Gift of Revelation’s Author Explains his Penchant for Spirituality and how he Overcame Challenges to Produce a Popular Line of Religious Fiction
by Robert Fleming
Published: Sunday, February 1, 2015

Robert FlemingQ. Where have you been after you dropped out of the current writing scene?

A. Following a severe life-threatening illness, I laid on the ropes, rested, and healed for a time, but I still wrote short fiction, reviews, and magazine articles. I had to retool my thinking, refashion my writing skills, build up my endurance. At first, my writing was only passable, but I kept at it. Only now, I can finally get back out there. I’m blessed to be here.

Q. Was this the period where you learned to trust God?

A. Well no, I was raised in the church. Still, I lost my way until my illness and recovery. As one of the doctors said to me at the time, you’ve got a gift, another chance. I took my opportunity and ran with it. I re-welcomed God into my life.

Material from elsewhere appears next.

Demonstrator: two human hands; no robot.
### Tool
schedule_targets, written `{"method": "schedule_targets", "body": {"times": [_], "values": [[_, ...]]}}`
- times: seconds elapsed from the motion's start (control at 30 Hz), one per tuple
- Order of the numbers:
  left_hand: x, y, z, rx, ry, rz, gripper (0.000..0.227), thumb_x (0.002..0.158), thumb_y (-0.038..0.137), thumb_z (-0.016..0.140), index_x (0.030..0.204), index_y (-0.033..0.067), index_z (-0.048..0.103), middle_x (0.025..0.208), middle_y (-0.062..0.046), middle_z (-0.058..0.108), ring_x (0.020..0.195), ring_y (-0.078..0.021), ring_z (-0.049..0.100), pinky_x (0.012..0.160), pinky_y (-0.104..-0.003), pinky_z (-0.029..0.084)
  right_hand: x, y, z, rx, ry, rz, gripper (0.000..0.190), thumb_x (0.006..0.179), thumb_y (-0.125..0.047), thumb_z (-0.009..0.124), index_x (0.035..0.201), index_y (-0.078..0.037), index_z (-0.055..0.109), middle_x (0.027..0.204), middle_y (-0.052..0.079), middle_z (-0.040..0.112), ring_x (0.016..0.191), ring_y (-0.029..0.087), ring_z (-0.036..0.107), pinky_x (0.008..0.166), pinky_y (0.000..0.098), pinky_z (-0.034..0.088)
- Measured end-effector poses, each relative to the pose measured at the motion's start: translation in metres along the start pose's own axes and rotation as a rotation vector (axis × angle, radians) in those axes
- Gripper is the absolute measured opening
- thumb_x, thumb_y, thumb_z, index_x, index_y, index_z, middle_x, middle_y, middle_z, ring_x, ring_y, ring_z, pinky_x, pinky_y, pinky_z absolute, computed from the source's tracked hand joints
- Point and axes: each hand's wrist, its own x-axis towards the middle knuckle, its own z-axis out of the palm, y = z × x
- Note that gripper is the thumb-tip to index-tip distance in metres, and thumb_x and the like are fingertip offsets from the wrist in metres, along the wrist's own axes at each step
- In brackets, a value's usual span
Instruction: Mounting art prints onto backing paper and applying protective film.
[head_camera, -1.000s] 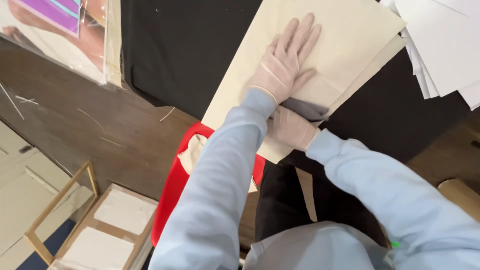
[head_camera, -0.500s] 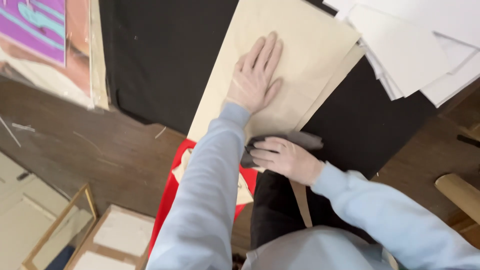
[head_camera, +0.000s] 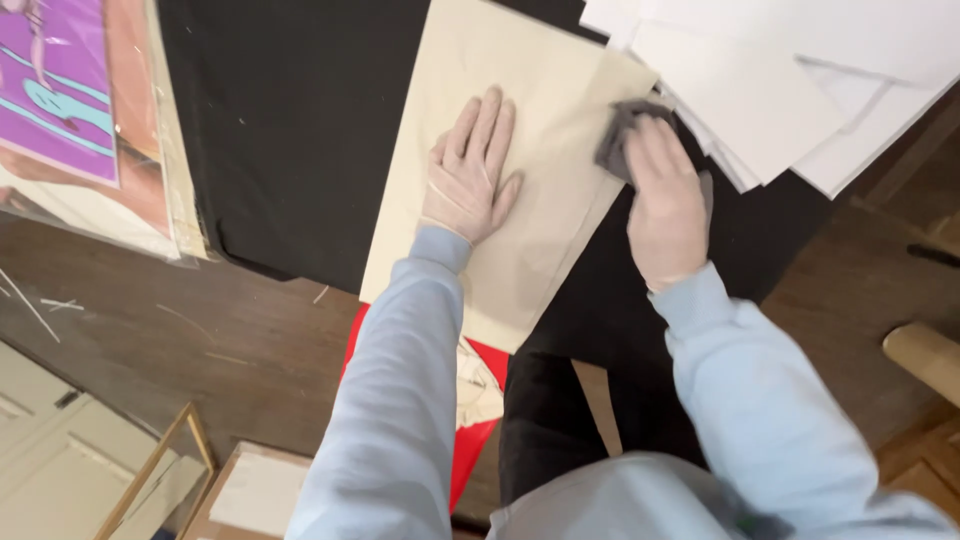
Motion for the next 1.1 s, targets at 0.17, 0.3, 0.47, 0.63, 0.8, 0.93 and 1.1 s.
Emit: {"method": "schedule_targets", "body": {"times": [0.17,0.3,0.47,0.63,0.8,0.93,1.1], "values": [[-0.017,-0.005,0.009,-0.125,0.242,-0.114,0.078,0.1,0.035,0.068,0.161,0.0047,0.031,0.167,-0.02,0.031,0.155,-0.0352,0.034,0.128,-0.049,0.033,-0.061,-0.019,-0.053,0.141,0.011,0.096,0.051,0.087,0.019,0.05,0.134,0.003,0.063,0.144,0.019,0.061,0.137,0.04,0.057,0.116,0.0441,0.047],[-0.06,-0.013,-0.006,-0.143,0.363,-0.56,0.09,0.087,0.033,0.075,0.157,-0.0022,0.032,0.161,-0.026,0.036,0.148,-0.0415,0.037,0.121,-0.053,0.032,-0.12,0.019,-0.042,0.101,0.081,0.154,0.049,0.093,0.019,0.051,0.136,-0.001,0.063,0.144,0.016,0.061,0.14,0.038,0.057,0.122,0.0452,0.046],[-0.079,-0.012,0.006,-0.219,0.254,-0.726,0.097,0.079,0.032,0.08,0.157,0.0001,0.031,0.152,-0.019,0.048,0.126,-0.0367,0.051,0.108,-0.052,0.037,-0.142,0.039,-0.027,-0.054,-0.076,0.273,0.05,0.094,-0.003,0.065,0.142,0.006,0.059,0.159,0.027,0.046,0.146,0.048,0.042,0.123,0.0533,0.036],[-0.091,-0.032,0.01,-0.233,0.197,-0.735,0.08,0.079,0.02,0.078,0.152,0.0108,0.046,0.125,-0.011,0.06,0.116,-0.0346,0.057,0.098,-0.048,0.046,-0.149,0.034,-0.039,-0.029,-0.009,0.314,0.045,0.096,-0.009,0.069,0.141,-0.003,0.064,0.158,0.021,0.048,0.147,0.043,0.044,0.123,0.0524,0.037],[-0.145,-0.107,0.028,-0.57,0.289,-0.687,0.041,0.089,0.005,0.069,0.128,0.0152,0.069,0.112,-0.011,0.065,0.099,-0.0275,0.068,0.086,-0.038,0.058,-0.124,0.005,-0.049,-0.062,0.073,0.322,0.034,0.097,-0.005,0.069,0.131,-0.008,0.071,0.149,0.018,0.06,0.13,0.037,0.054,0.115,0.0461,0.043],[-0.17,-0.227,0.002,-0.766,0.458,-0.546,0.038,0.094,0.003,0.072,0.131,0.003,0.065,0.116,-0.01,0.069,0.105,-0.0182,0.068,0.093,-0.031,0.055,-0.099,-0.03,-0.038,0.415,0.047,0.616,0.027,0.104,-0.005,0.062,0.131,-0.006,0.068,0.126,0.012,0.07,0.112,0.021,0.068,0.101,0.0302,0.052],[-0.125,-0.305,-0.059,-0.81,0.442,-0.702,0.042,0.097,-0.001,0.066,0.14,-0.0006,0.066,0.119,-0.007,0.071,0.089,-0.0082,0.06,0.078,-0.024,0.051,-0.1,-0.053,0.01,0.895,-0.132,0.924,0.035,0.102,-0.003,0.056,0.137,0.0,0.061,0.124,0.012,0.071,0.114,0.018,0.067,0.1,0.0295,0.051]]}}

Q. How did you come up with the idea of the Gift series?

A. In my darkest hour, I felt as if prayer wasn’t working for me. I think most folks can identify with that. I thought God wasn’t picking up the phone to answer me. The Gift series came to me when I was very sick. At the hospital, I remember a man telling me that he’d lost everything, his wife and his children, and his cushy job, due to bad choices. But he said he still believed in God and His mercy. From his experiences, I discovered the story of Reverend Clint Winwood, a holy man marked by unspeakable tragedy, in the novel, Gift of Faith.

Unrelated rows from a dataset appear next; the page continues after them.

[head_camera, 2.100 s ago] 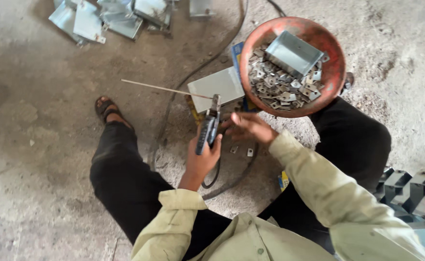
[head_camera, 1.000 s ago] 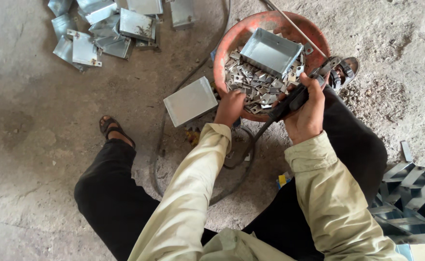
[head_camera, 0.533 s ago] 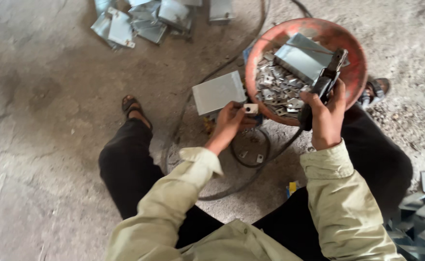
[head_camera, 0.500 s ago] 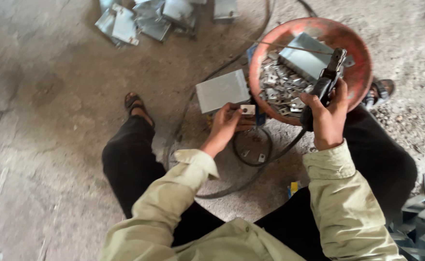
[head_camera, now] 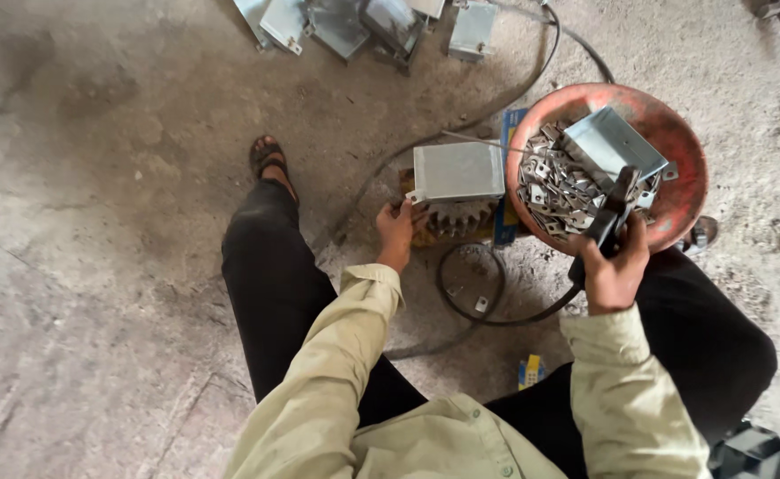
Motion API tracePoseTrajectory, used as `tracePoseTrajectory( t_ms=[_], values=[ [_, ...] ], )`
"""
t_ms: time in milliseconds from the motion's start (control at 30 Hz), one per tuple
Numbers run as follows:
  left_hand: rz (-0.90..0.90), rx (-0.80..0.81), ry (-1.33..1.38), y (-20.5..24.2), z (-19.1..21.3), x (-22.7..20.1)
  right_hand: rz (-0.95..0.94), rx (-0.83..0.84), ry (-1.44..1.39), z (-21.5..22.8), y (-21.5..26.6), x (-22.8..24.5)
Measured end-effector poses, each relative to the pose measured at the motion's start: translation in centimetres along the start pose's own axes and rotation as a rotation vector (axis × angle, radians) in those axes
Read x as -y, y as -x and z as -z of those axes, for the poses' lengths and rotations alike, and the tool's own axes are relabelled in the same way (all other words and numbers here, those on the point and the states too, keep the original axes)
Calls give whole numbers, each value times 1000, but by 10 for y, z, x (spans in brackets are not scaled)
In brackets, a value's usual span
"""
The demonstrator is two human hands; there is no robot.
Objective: The person welds small metal brackets onto rectangular metal boxes using a welding torch. They pick up brackets from a red bowl, position them on the boxes, and weld them in place, creating sparks. The person occasionally adjusts the boxes and uses a metal rod to tap the welded joints.
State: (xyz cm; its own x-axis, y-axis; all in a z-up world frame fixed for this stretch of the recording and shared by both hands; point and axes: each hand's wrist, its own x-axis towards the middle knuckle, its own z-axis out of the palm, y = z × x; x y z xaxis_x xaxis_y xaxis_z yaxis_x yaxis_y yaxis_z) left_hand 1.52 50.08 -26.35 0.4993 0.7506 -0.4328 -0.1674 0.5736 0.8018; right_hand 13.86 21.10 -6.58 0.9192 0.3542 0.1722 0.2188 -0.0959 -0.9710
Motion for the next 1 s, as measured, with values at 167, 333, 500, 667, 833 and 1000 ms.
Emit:
tracePoseTrajectory(
  t_ms=[167, 333, 500, 667, 833, 1000],
  values=[
    [120, 16, 170, -8, -5, 10, -96, -59, -164, 2, 64, 12],
    [33, -31, 176, -17, -9, 19, -55, -104, -107, -4, 98, 9],
    [64, -178, 125, 6, -13, -3, 96, 20, 134, -8, 94, 9],
    [45, -63, -63, 15, -18, -5, 188, 19, 373, -12, 99, 19],
    [-161, -28, -621, 15, -15, 3, 264, 0, 433, -10, 101, 24],
    [-108, 111, -405, 2, -10, 16, 503, 10, 550, -14, 96, 27]
  ],
)
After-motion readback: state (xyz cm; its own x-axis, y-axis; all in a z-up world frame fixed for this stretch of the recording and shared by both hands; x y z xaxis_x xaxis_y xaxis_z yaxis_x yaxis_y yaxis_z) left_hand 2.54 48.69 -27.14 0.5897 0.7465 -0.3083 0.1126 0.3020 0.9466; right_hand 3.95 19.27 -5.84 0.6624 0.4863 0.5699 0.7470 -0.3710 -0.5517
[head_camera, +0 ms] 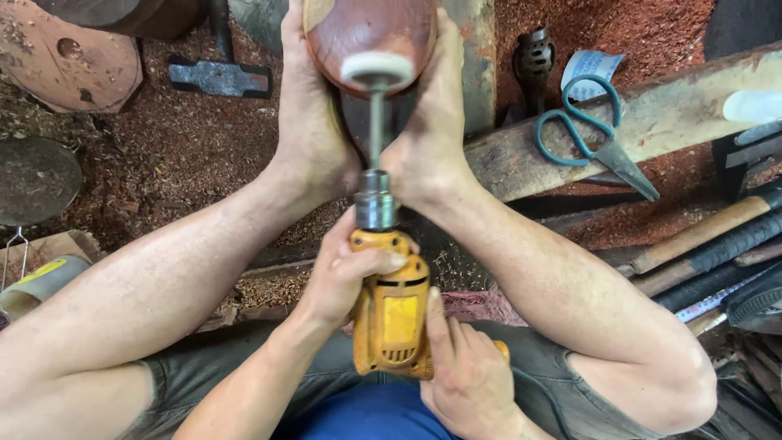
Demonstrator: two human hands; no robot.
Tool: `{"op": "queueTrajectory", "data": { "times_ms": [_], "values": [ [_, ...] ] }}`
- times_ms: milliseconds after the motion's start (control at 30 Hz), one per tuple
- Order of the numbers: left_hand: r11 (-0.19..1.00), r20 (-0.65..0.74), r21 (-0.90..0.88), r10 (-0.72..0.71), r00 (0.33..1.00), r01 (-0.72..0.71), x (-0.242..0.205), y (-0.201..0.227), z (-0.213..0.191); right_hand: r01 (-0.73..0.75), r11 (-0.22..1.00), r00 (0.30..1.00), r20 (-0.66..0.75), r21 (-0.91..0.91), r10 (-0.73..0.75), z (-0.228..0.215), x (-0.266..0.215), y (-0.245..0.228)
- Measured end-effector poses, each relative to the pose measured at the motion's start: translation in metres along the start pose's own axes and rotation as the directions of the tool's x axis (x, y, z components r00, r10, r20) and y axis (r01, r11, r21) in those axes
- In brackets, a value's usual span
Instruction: The person sits on the workshop floor and uses a cordless drill fitted with a buffing wheel to polish the inside and outside of carved wooden pots, holding each pot against the spinning pad and turning it to cover different surfaces, then sets the finished pot aside.
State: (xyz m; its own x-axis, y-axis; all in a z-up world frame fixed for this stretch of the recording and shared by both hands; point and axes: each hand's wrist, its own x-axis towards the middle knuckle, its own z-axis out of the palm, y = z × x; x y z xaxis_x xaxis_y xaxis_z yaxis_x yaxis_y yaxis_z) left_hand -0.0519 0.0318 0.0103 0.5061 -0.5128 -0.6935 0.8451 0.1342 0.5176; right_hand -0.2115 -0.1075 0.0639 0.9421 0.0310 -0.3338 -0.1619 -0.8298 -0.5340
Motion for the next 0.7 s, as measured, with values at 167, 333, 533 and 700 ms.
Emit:
{"op": "queueTrajectory", "data": {
  "times_ms": [167, 333, 533, 700],
  "values": [
    [0.999, -0.043, 0.048, -0.011, 0.999, 0.013, -0.005, 0.005, -0.002, 0.007, 0.999, 0.995, 0.097, -0.050, -0.002, 0.009, -0.003, -0.003],
    [0.998, 0.017, 0.063, 0.009, 1.000, -0.010, 0.018, -0.003, 0.005, -0.028, 0.998, 0.999, -0.027, -0.055, 0.026, 0.002, 0.003, 0.005],
    [0.990, 0.031, 0.117, 0.069, 0.997, -0.073, 0.041, 0.023, 0.007, -0.070, 0.997, 0.995, -0.075, -0.006, 0.070, -0.017, 0.037, 0.001],
    [0.999, -0.067, 0.030, 0.043, 0.997, -0.041, 0.016, 0.027, -0.012, -0.041, 0.996, 0.996, 0.070, -0.077, 0.046, -0.016, 0.038, -0.011]
  ]
}}
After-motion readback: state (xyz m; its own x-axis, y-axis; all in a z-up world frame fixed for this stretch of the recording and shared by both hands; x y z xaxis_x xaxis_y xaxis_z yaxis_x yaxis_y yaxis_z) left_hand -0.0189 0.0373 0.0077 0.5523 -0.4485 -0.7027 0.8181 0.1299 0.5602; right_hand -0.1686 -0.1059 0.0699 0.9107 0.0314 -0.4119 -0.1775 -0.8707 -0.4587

Q. Gift of Revelation is the third in the acclaimed series. How did you settle on Sudan as the locale for the reverend’s new adventure?

A. Although the Ebola epidemic is everywhere in the news, it was the humanitarian crisis in Sudan that caught my attention some time ago, with its mindless violence, disease. famine, and countless refugees. Writing Reverend Clint and his beloved, Addie, into this hell was relatively easy. One of my African friends said me that black Americans know very little of what goes on in their motherland and that was true. I’m still learning. Also, it made sense after my last novel where the pastor and Addie had confronted the evil rednecks and greedy planters in Alabama in their support of black farmers in Gift of Truth. Gift of Revelation focuses on the prickly theme of religious prosecution and intolerance today in Africa, most notably Sudan.

Q. What are you working on now?

A. I’m a writer so I write. I’m finishing up a novel about the complexities and complications of sexual and racial politics. Also, I’m in talks with a publisher about a non-fiction book on the flaws and consequences of trial by jury and plea bargaining. You know, reporting and researching always give me great joy. I can’t wait to get back on there on the writing circuit.